• What you will do:
Please find all lines in the data that hold the string "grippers" and copy them.

(Beginning of Source material)

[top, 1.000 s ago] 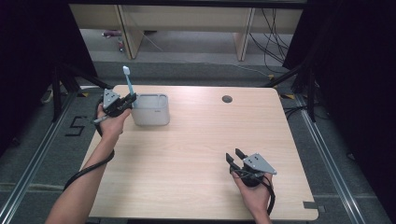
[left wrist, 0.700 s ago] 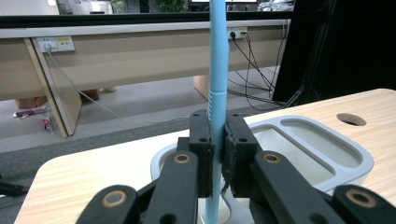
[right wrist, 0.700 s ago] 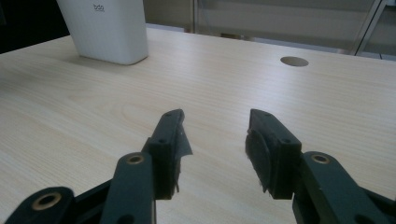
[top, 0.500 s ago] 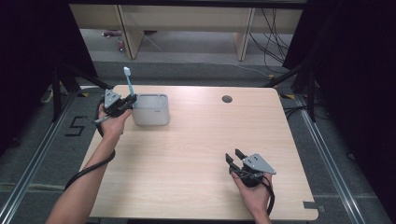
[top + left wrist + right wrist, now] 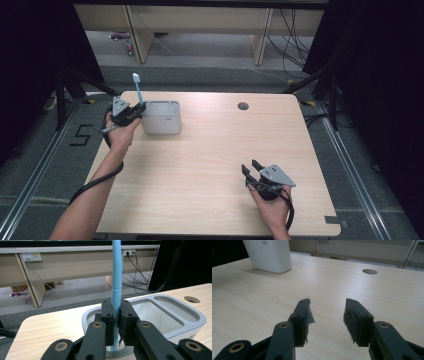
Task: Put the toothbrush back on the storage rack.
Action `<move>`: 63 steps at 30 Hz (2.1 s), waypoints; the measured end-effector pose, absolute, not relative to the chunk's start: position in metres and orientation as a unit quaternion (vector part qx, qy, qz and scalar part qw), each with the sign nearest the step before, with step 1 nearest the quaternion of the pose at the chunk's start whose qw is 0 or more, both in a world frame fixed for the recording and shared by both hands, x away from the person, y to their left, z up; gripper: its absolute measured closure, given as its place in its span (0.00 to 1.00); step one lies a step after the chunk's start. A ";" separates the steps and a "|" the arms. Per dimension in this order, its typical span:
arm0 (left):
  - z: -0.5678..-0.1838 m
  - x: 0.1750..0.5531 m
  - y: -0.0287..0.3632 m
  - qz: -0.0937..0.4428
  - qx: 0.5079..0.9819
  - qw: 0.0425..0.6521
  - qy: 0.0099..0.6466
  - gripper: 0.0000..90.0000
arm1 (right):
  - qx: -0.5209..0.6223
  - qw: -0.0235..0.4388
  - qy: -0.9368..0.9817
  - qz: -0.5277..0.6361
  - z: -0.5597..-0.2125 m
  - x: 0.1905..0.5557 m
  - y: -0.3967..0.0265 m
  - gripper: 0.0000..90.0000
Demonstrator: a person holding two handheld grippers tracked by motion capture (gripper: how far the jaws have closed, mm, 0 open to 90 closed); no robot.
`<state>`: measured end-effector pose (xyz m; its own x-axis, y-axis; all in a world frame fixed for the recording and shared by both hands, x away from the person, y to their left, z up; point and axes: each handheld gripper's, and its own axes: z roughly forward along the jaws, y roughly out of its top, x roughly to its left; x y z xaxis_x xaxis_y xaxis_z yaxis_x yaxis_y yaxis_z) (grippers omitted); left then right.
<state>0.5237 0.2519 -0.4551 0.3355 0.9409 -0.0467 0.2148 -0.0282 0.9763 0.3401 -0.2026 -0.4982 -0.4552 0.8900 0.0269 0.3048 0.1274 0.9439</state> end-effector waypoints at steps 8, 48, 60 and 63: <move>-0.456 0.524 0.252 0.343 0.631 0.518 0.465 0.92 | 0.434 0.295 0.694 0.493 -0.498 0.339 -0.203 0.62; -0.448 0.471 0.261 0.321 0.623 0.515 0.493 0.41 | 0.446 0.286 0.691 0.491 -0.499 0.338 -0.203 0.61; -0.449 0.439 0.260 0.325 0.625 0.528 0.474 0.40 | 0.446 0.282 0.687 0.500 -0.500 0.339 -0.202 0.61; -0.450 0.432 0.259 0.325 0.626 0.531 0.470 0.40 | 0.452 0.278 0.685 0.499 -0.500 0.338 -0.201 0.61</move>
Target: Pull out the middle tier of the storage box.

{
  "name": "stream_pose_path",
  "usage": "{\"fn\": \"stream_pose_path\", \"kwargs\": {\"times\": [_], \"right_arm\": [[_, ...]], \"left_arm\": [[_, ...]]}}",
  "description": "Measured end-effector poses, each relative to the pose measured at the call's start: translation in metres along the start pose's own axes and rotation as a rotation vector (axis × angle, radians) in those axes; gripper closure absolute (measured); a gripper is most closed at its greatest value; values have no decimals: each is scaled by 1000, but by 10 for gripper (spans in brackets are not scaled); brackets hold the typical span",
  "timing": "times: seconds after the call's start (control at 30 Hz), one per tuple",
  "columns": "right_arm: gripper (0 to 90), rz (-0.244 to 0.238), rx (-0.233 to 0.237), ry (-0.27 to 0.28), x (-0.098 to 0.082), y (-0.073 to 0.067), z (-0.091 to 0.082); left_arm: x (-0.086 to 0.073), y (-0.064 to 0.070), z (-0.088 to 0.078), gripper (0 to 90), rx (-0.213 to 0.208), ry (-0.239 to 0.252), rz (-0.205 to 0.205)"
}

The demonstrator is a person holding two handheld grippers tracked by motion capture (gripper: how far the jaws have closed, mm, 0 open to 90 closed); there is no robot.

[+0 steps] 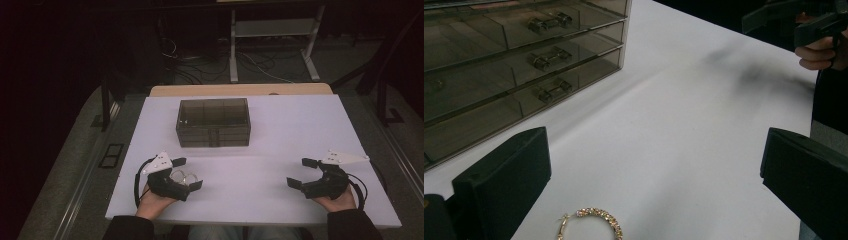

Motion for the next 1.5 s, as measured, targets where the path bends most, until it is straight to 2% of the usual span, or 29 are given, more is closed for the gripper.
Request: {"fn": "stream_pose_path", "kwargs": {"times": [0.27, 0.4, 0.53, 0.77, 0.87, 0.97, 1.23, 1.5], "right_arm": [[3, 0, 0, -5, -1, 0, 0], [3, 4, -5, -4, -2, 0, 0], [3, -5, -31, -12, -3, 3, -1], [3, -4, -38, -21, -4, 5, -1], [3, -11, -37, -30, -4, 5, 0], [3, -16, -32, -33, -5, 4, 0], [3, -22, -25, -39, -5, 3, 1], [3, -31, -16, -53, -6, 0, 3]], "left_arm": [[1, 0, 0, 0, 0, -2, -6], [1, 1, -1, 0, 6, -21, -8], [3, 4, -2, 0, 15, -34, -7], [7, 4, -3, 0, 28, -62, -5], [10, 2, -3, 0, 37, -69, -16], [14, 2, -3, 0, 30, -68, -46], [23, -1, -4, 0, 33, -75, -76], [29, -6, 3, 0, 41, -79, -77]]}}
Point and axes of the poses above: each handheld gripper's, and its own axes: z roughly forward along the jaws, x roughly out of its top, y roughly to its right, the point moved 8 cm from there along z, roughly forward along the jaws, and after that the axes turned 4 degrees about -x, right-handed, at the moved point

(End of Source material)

• Task response:
Demonstrator: a person holding two handheld grippers tracked by motion capture (gripper: how far the jaws have closed, mm, 0 open to 90 closed); no robot.
`<state>`: measured end-effector pose (xyz m; its own x-axis, y-axis; all in a world frame fixed for the recording and shared by both hands, x away from the person, y to their left, z up; point and axes: each handheld gripper's, and its own axes: z roughly forward along the jaws, y roughly out of its top, x roughly to its left; x y z xaxis_x xaxis_y xaxis_z yaxis_x yaxis_y yaxis_z) (grippers omitted); left then right.
The demonstrator is a person holding two handheld grippers tracked by motion capture (gripper: how far the jaws have closed, mm, 0 open to 90 closed); there is no robot.

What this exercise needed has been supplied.